History

England
- Name: HMS Fanfan
- Builder: Royal Dockyard, Harwich
- Launched: July 1666
- Commissioned: 10 July 1666
- Honours and awards: Oxfordness 1666; Solebay 1672;
- Fate: Converted to a pitch vessel 1692 or 1693

General characteristics
- Class & type: 4=gun, Ketch
- Tons burthen: 33 66/94 bm
- Length: 58 ft 6 in (17.83 m) gundeck; 44 ft 0 in (13.41 m) keel for tonnage;
- Beam: 12 ft 0 in (3.66 m) for tonnage
- Draught: 5 ft 6 in (1.68 m)
- Depth of hold: 5 ft 8 in (1.73 m)
- Armament: as built; 4 × sakers;

= HMS Fanfan (1666) =

HMS Fanfan was built by Anthony Deane during his tenure as the Master Shipwright at Harwich Dockyard under the 1665 Programme.. While the vessel was commissioned as a sixth rate, she was actually a yacht built for Prince Rupert and allegedly named after the pet-name of one of his lady friends. The vessel was more along the lines of a ketch (rated as a yacht) than a sixth rate vessel. It saw action during the Battle of Oxfordness 1666. Then the Mediterranean before being sent to Ireland and Scotland. She was converted to a pitch boat in either 1692 or 1693.

Fanfan was the only named ship in the Royal Navy.

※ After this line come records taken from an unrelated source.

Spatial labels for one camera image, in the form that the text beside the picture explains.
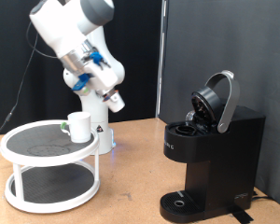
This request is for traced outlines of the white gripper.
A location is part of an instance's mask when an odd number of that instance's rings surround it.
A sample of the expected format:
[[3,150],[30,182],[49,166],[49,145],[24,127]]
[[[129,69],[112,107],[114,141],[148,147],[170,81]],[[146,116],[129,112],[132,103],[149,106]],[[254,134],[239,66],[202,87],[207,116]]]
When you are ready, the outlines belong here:
[[[118,82],[118,77],[114,71],[105,64],[97,65],[93,61],[88,61],[83,67],[83,72],[88,75],[88,82],[84,87],[89,90],[96,90],[96,94],[105,98],[106,91],[112,89]],[[118,93],[116,89],[110,91],[111,95]]]

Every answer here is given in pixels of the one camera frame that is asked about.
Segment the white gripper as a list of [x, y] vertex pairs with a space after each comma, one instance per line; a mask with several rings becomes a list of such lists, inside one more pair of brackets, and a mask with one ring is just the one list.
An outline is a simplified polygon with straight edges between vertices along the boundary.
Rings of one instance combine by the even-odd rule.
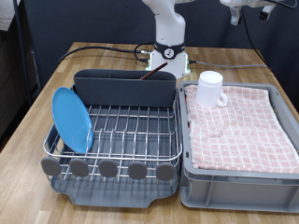
[[271, 12], [275, 8], [275, 3], [268, 2], [266, 0], [220, 0], [220, 2], [230, 7], [231, 12], [231, 24], [238, 25], [240, 21], [240, 11], [241, 7], [249, 6], [249, 7], [264, 7], [260, 12], [259, 18], [263, 21], [269, 19]]

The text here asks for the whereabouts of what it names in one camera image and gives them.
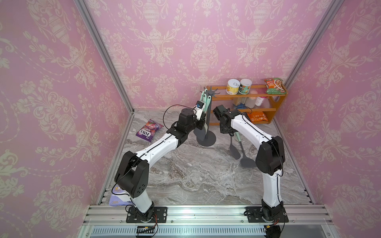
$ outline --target green snack bag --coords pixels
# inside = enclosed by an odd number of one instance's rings
[[[266,82],[268,94],[286,94],[286,90],[284,90],[282,86],[282,80],[280,78],[269,78],[264,79]]]

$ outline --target vent grille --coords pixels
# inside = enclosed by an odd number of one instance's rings
[[[123,236],[135,235],[137,225],[124,226],[94,226],[91,237],[96,236]],[[176,226],[163,225],[159,226],[159,230],[155,236],[166,235],[216,235],[216,236],[231,236],[231,235],[266,235],[266,231],[262,225],[200,225],[200,226]]]

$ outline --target purple snack bag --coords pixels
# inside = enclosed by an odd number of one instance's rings
[[[136,135],[146,141],[151,142],[156,131],[160,130],[163,126],[152,119],[150,119],[137,133]]]

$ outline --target can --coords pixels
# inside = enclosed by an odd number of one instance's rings
[[[253,84],[253,82],[250,79],[248,79],[248,78],[241,79],[238,92],[240,94],[248,94],[252,84]]]
[[[226,86],[226,92],[227,94],[230,94],[230,95],[235,95],[238,93],[238,88],[240,86],[240,82],[234,78],[230,79],[228,82],[227,82],[227,86]]]

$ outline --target aluminum rail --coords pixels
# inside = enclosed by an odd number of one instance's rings
[[[245,205],[158,205],[168,207],[167,223],[160,225],[237,225],[248,224],[243,215]],[[333,225],[324,205],[294,204],[285,205],[287,224]],[[92,205],[89,207],[83,225],[123,225],[126,224],[125,207]],[[264,225],[267,223],[250,223]]]

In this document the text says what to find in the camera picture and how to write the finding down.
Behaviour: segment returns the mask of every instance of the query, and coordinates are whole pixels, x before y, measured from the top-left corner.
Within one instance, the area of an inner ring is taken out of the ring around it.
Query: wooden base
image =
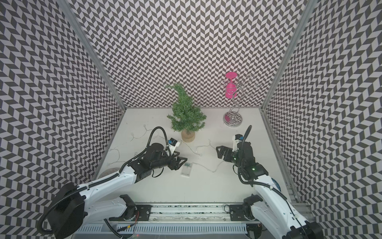
[[[182,130],[181,134],[182,134],[182,140],[185,143],[190,143],[190,142],[194,141],[194,139],[195,139],[195,132],[187,133],[186,130]]]

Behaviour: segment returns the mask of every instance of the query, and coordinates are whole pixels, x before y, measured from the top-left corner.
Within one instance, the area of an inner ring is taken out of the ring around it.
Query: chevron patterned wall
[[[2,0],[0,39],[0,238],[40,238],[52,195],[91,179],[122,110],[53,0]]]
[[[320,1],[266,110],[327,238],[382,238],[381,21],[380,1]]]
[[[261,106],[306,0],[68,0],[126,107],[170,107],[182,82],[203,107],[231,106],[226,72],[254,74]]]

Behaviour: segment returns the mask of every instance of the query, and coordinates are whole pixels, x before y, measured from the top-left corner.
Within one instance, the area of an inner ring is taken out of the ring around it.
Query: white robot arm
[[[244,136],[238,134],[232,138],[232,148],[216,148],[219,158],[224,157],[224,161],[238,167],[239,180],[254,186],[255,195],[244,199],[245,217],[259,220],[276,239],[323,238],[320,226],[316,222],[310,223],[301,215],[280,192],[266,169],[255,162],[251,143],[245,142],[251,128],[250,125]]]
[[[166,140],[165,149],[159,143],[150,145],[152,135],[157,129],[163,131]],[[175,151],[179,145],[180,143],[173,138],[167,140],[162,127],[154,128],[146,148],[125,162],[119,171],[78,186],[73,183],[64,185],[55,195],[50,208],[40,217],[37,230],[43,235],[54,234],[56,239],[63,239],[72,235],[83,224],[105,220],[112,229],[107,221],[108,218],[121,218],[126,221],[134,219],[137,217],[137,208],[128,195],[121,195],[108,201],[101,199],[150,176],[153,169],[167,166],[171,170],[178,170],[187,161],[187,158],[180,157],[179,152]],[[51,230],[42,228],[46,218]]]
[[[150,145],[156,129],[161,129],[164,133],[165,149],[159,143]],[[255,162],[251,143],[245,142],[250,129],[251,126],[244,136],[234,136],[233,149],[224,146],[216,148],[219,158],[224,157],[225,161],[237,165],[241,183],[255,187],[255,195],[244,199],[245,217],[248,220],[259,220],[276,239],[323,239],[319,225],[308,222],[296,211],[277,189],[264,167]],[[83,224],[104,220],[115,235],[124,238],[110,226],[108,219],[137,219],[139,215],[136,214],[138,210],[135,203],[128,195],[107,201],[102,201],[102,198],[150,176],[153,169],[167,166],[171,170],[178,170],[187,161],[175,151],[179,144],[173,138],[167,140],[164,129],[156,127],[150,134],[145,150],[125,162],[119,171],[78,186],[73,183],[64,185],[55,195],[50,208],[40,217],[38,231],[43,235],[54,234],[56,239],[63,239],[72,235]],[[42,228],[46,218],[51,230]]]

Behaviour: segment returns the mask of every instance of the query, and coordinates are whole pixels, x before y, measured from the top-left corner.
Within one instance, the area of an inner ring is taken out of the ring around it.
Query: white battery pack
[[[182,168],[183,169],[180,175],[189,177],[191,173],[192,163],[185,163]]]

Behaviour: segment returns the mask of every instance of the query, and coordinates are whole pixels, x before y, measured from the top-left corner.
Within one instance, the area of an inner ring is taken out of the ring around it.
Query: chrome base
[[[243,118],[236,111],[228,111],[223,116],[223,122],[230,127],[238,127],[243,122]]]

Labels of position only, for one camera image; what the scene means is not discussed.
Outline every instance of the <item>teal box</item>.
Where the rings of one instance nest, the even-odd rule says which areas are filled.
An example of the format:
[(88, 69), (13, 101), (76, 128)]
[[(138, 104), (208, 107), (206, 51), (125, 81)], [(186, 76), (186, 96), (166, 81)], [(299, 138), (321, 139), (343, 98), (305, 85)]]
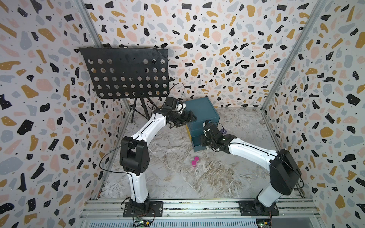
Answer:
[(192, 111), (197, 118), (197, 120), (187, 123), (187, 131), (191, 138), (193, 149), (194, 151), (205, 150), (206, 147), (200, 146), (200, 136), (204, 134), (203, 123), (206, 120), (218, 123), (219, 114), (207, 97), (185, 101), (185, 104), (185, 110)]

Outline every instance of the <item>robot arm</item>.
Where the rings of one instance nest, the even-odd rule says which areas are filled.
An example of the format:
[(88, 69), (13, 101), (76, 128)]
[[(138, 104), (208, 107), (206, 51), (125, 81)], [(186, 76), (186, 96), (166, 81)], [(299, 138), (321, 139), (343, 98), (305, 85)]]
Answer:
[(186, 105), (172, 97), (166, 97), (161, 108), (154, 110), (148, 122), (131, 137), (122, 139), (119, 163), (131, 185), (131, 204), (138, 210), (146, 212), (149, 209), (149, 193), (146, 188), (145, 171), (150, 163), (148, 145), (157, 132), (167, 123), (172, 127), (180, 127), (190, 121), (195, 121), (196, 116), (184, 110)]
[(262, 166), (270, 172), (270, 183), (261, 190), (254, 200), (258, 214), (267, 212), (269, 207), (282, 195), (290, 195), (293, 191), (301, 171), (287, 150), (267, 150), (247, 143), (234, 135), (223, 135), (214, 123), (209, 120), (203, 127), (201, 145), (209, 146), (216, 152), (241, 156)]

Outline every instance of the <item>marble floor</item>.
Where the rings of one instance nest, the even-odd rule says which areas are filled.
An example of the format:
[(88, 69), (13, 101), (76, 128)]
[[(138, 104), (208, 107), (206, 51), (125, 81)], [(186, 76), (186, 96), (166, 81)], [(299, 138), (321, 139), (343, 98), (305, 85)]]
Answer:
[[(220, 123), (228, 133), (263, 148), (275, 150), (259, 110), (217, 109)], [(138, 131), (147, 120), (136, 113), (125, 136)], [(194, 152), (185, 126), (165, 126), (149, 145), (150, 165), (146, 173), (151, 198), (255, 198), (270, 181), (269, 172), (242, 157), (211, 149)], [(198, 165), (191, 161), (199, 156)], [(123, 171), (119, 152), (112, 170)], [(126, 174), (110, 173), (100, 198), (131, 195)]]

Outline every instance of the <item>metal vent grille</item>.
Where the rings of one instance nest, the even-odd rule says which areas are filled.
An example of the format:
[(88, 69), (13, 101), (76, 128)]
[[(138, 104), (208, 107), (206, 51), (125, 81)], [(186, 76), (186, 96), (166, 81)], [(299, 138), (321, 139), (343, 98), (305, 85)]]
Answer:
[[(89, 228), (123, 228), (133, 227), (133, 223), (123, 220), (92, 220)], [(184, 227), (184, 228), (257, 228), (256, 219), (163, 219), (155, 220), (150, 227)]]

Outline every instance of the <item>terrazzo patterned wall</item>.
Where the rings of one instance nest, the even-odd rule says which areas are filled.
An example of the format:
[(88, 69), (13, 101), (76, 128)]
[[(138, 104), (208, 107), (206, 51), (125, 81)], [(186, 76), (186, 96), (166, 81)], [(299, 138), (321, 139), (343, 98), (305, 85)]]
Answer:
[(0, 227), (76, 227), (125, 110), (93, 92), (71, 1), (1, 0), (0, 15)]
[(328, 1), (265, 113), (327, 227), (365, 227), (365, 1)]
[(104, 47), (168, 49), (170, 87), (182, 82), (184, 101), (260, 107), (317, 1), (84, 2)]

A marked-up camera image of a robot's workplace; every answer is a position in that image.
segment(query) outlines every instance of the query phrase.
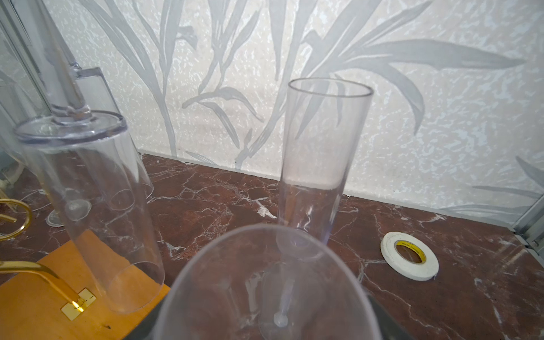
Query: yellow tape label
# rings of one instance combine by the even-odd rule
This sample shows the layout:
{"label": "yellow tape label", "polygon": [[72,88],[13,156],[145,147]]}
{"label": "yellow tape label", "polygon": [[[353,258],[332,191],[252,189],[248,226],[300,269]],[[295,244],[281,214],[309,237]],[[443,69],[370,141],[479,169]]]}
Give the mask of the yellow tape label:
{"label": "yellow tape label", "polygon": [[425,256],[425,253],[423,252],[423,250],[421,250],[421,248],[416,246],[414,243],[411,243],[408,241],[395,242],[395,247],[398,245],[404,246],[410,250],[413,250],[417,254],[417,256],[419,256],[419,258],[421,259],[421,263],[417,263],[417,264],[423,264],[425,263],[425,261],[427,261],[427,256]]}

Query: gold metal bracket
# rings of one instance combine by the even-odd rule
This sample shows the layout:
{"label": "gold metal bracket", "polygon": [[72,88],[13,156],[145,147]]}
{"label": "gold metal bracket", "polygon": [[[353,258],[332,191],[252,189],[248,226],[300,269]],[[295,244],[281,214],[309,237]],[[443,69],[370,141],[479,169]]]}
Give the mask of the gold metal bracket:
{"label": "gold metal bracket", "polygon": [[[23,225],[14,231],[13,233],[0,236],[0,241],[10,239],[22,233],[32,221],[32,211],[30,207],[25,203],[12,199],[0,199],[0,203],[8,203],[19,205],[24,208],[27,213],[26,219]],[[9,222],[16,222],[17,219],[11,216],[0,214],[0,219]],[[0,274],[4,273],[31,273],[41,276],[47,281],[64,299],[68,301],[60,310],[70,319],[74,320],[78,317],[87,307],[89,307],[96,297],[87,289],[84,288],[79,294],[61,279],[55,272],[48,267],[40,263],[28,262],[28,261],[2,261],[0,260]]]}
{"label": "gold metal bracket", "polygon": [[78,295],[81,299],[85,301],[79,307],[76,307],[73,303],[69,302],[60,309],[70,321],[73,321],[75,318],[77,318],[84,310],[87,309],[87,307],[89,307],[96,300],[96,296],[94,296],[87,288],[84,288],[81,292],[79,292]]}

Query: tape roll
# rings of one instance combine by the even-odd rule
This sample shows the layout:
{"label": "tape roll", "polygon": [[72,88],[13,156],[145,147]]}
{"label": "tape roll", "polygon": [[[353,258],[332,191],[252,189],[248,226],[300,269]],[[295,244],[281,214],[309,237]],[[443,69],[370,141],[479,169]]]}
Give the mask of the tape roll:
{"label": "tape roll", "polygon": [[[403,258],[397,245],[413,250],[422,260],[414,263]],[[387,264],[398,273],[416,281],[427,281],[438,274],[438,259],[427,245],[412,235],[401,232],[389,232],[381,241],[381,254]]]}

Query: white wall
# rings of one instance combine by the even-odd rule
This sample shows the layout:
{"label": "white wall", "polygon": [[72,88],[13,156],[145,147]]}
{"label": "white wall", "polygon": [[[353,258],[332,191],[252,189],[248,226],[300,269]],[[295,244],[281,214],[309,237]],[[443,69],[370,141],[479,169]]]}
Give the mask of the white wall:
{"label": "white wall", "polygon": [[[316,58],[375,89],[346,192],[511,224],[544,191],[540,0],[135,3],[141,18],[131,0],[46,1],[79,63],[104,71],[138,148],[279,176],[279,89]],[[362,69],[322,57],[359,39]],[[214,57],[224,80],[218,65],[206,84]]]}

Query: marble countertop
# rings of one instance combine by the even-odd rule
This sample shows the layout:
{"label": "marble countertop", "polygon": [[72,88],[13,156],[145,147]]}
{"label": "marble countertop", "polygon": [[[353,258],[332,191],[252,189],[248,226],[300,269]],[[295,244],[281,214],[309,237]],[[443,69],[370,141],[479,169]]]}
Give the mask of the marble countertop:
{"label": "marble countertop", "polygon": [[[154,184],[149,206],[167,285],[214,238],[275,222],[274,180],[149,155],[144,164]],[[69,240],[64,228],[45,223],[52,208],[41,207],[47,200],[37,181],[24,176],[16,198],[29,195],[39,209],[27,231],[0,243],[0,259],[37,261]],[[425,242],[438,257],[438,276],[412,281],[389,267],[380,252],[389,231]],[[544,337],[544,269],[506,228],[344,196],[328,246],[417,339]]]}

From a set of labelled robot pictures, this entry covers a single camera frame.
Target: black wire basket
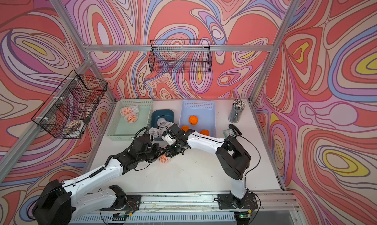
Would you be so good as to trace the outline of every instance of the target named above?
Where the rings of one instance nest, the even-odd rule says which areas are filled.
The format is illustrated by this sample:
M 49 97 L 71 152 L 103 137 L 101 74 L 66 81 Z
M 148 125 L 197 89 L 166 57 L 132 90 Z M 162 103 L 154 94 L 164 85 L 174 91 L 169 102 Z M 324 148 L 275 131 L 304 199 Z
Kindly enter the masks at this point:
M 107 90 L 107 82 L 91 75 L 75 75 L 42 117 L 32 120 L 54 138 L 81 139 Z
M 211 73 L 211 41 L 208 39 L 158 39 L 150 43 L 151 73 Z

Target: light green plastic basket
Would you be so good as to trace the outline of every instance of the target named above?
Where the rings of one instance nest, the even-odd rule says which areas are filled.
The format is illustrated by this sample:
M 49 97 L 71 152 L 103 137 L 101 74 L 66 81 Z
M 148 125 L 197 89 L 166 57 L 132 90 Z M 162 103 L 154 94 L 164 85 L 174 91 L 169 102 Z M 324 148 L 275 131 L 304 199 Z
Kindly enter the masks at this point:
M 128 123 L 119 110 L 126 106 L 139 106 L 139 118 L 135 123 Z M 153 105 L 152 99 L 121 99 L 116 102 L 113 116 L 111 117 L 107 137 L 112 141 L 132 141 L 141 128 L 150 126 Z

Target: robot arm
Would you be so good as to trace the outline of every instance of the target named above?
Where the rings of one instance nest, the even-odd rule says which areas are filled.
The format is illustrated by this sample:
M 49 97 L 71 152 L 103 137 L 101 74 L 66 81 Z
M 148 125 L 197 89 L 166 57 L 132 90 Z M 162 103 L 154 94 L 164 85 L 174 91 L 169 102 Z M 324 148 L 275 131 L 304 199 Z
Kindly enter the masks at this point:
M 63 183 L 49 182 L 32 213 L 40 225 L 65 225 L 78 216 L 101 208 L 122 209 L 127 196 L 117 185 L 98 193 L 87 193 L 136 168 L 139 162 L 152 163 L 164 153 L 158 143 L 152 144 L 150 135 L 140 136 L 125 151 L 110 156 L 104 165 Z
M 123 209 L 127 196 L 117 185 L 98 193 L 87 193 L 136 168 L 139 162 L 152 163 L 162 154 L 174 157 L 188 148 L 217 156 L 226 174 L 232 178 L 230 203 L 235 208 L 243 207 L 247 199 L 243 175 L 251 157 L 234 137 L 212 138 L 191 129 L 185 132 L 173 124 L 163 133 L 163 139 L 169 144 L 166 149 L 159 147 L 158 143 L 152 144 L 152 136 L 148 134 L 139 136 L 125 151 L 110 156 L 104 165 L 63 183 L 57 180 L 48 183 L 32 209 L 38 224 L 66 225 L 78 216 L 101 208 Z
M 166 147 L 167 157 L 174 157 L 188 148 L 209 152 L 217 156 L 226 174 L 234 180 L 243 179 L 250 164 L 251 156 L 233 136 L 213 138 L 192 129 L 185 132 L 173 124 L 169 131 L 163 133 L 163 139 L 169 144 Z

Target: swirly wallpaper
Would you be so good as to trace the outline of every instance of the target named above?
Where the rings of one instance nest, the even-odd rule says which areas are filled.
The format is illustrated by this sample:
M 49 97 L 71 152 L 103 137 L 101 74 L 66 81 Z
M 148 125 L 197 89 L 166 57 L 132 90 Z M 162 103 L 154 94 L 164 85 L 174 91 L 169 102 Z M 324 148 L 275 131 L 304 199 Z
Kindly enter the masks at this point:
M 151 73 L 148 52 L 92 52 L 116 99 L 250 96 L 266 52 L 225 52 L 209 73 Z
M 272 44 L 290 0 L 62 0 L 87 44 Z M 248 98 L 266 52 L 215 52 L 211 74 L 150 73 L 147 52 L 93 52 L 115 98 Z
M 272 44 L 290 0 L 62 0 L 87 44 Z M 216 59 L 224 59 L 223 53 Z
M 0 11 L 1 160 L 83 59 L 48 0 L 0 0 Z M 44 185 L 81 174 L 111 105 L 104 96 L 81 140 L 38 135 L 0 184 L 0 224 L 30 222 L 27 213 Z
M 377 224 L 377 0 L 303 0 L 253 100 L 310 224 Z

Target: white table
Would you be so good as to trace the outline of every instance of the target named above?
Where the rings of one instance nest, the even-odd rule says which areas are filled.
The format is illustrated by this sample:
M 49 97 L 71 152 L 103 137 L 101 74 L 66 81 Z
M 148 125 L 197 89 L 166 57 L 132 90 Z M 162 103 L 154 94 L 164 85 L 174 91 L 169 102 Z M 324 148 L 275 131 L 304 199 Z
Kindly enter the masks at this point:
M 232 100 L 214 101 L 216 103 L 216 137 L 223 138 L 223 131 L 228 129 L 230 124 L 228 114 Z M 176 124 L 179 122 L 181 108 L 182 100 L 153 101 L 153 110 L 173 110 Z M 259 166 L 247 175 L 247 187 L 250 190 L 280 190 L 269 153 L 263 145 L 256 121 L 248 105 L 242 113 L 241 120 L 235 126 L 242 132 L 242 136 L 251 141 L 261 153 Z M 259 160 L 257 151 L 245 139 L 237 138 L 237 140 L 251 155 L 249 169 L 253 168 Z M 111 141 L 105 134 L 90 170 L 103 165 L 109 155 L 122 152 L 130 143 L 130 141 Z M 145 166 L 148 166 L 147 162 L 139 163 L 137 169 Z M 230 177 L 223 171 L 217 157 L 198 149 L 187 149 L 184 155 L 177 155 L 167 163 L 157 160 L 142 171 L 131 170 L 101 185 L 93 192 L 114 184 L 119 185 L 126 193 L 229 191 L 231 189 Z

==Design and specifications==
Her construction dates little is known other than Her launch date. She was launched at Harwich Dockyard in July 1666. Her gundeck was 58 ft 6 in and her keel length reported for tonnage was 44 ft 0 in. Her breadth was 12 ft 0 in as reported for tonnage with her depth of hold of 5 ft 8 in. Her draught was only 5 ft 6 in. Her tonnage was listed as 3366/94 tons.

Her armament consisted initially of 4 sakers. A saker or sacar was a muzzle-loading smoothbore gun of 1,400 pounds in weight with a 3 1/2-inch bore firing a 5 1/2-pound shot with a 5 1/2-pound powder charge. The guns were mounted on wooden trucks. In 1685 these guns were changed for four minion cannons. A minion cannon was a muzzle-loading smoothbore 1,000-pound gun with a 3 1/2-inch bore firing a 4-inch shot with a 4-pound powder charge. The guns were also mounted on wooden trucks.

==Commissioned service==
She was commissioned on 10 July 1666 under the command of Captain William Garris, RN. In action on 25 July as a member of the Red Squadron under Albemarle and Prince Rupert, she was involved in the chase of de Ruyter's Fleet following the St James's Day Fight, also known as the Battle of Oxfordness. On 8 August 1666 she became the Flagship of Sir Robert Holmes for his operation at Terschelling Roads. Between the 9th and 10 August, his attack on the River Vlie on the Dutch coast would become known as Sir Robert Holmes' Bonfire. Captain Garris died on 7 July 1667. Captain Thomas Fuller, RN took command the next day, the 8th. With the death of Captain Fuller on 21 February, Captain Robert Long, RN took command on 10 May 1668. Captain Long died 6 July 1668. On 30 October 1669 Captain John Kelsey, RN took command until 4 January 1671.

On 9 February 1672, Captain John Pybus, RN took command. She was at the Battle of Solebay as a member of the Red Squadron on 25 May 1672. Captain Pybus remained in command until his death on 20 March 1674. From 30 July 1677 until 19 July 1679 she was under the command of Captain William Stone, RN. She went to the Mediterranean in 1678. Captain Andrew Cotton, RN was her commander from 1 July 1680 until 31 December 1681 and was based at Guernsey. In 1689 Captain Edward Pottinger, RN was in command until March 1690. In 1890 Captain Richard Finch commanded her until 1691 in Scotland and Ireland.

==Disposal==
Fanfan was converted to a dockyard pitch boat in 1692 or 1693.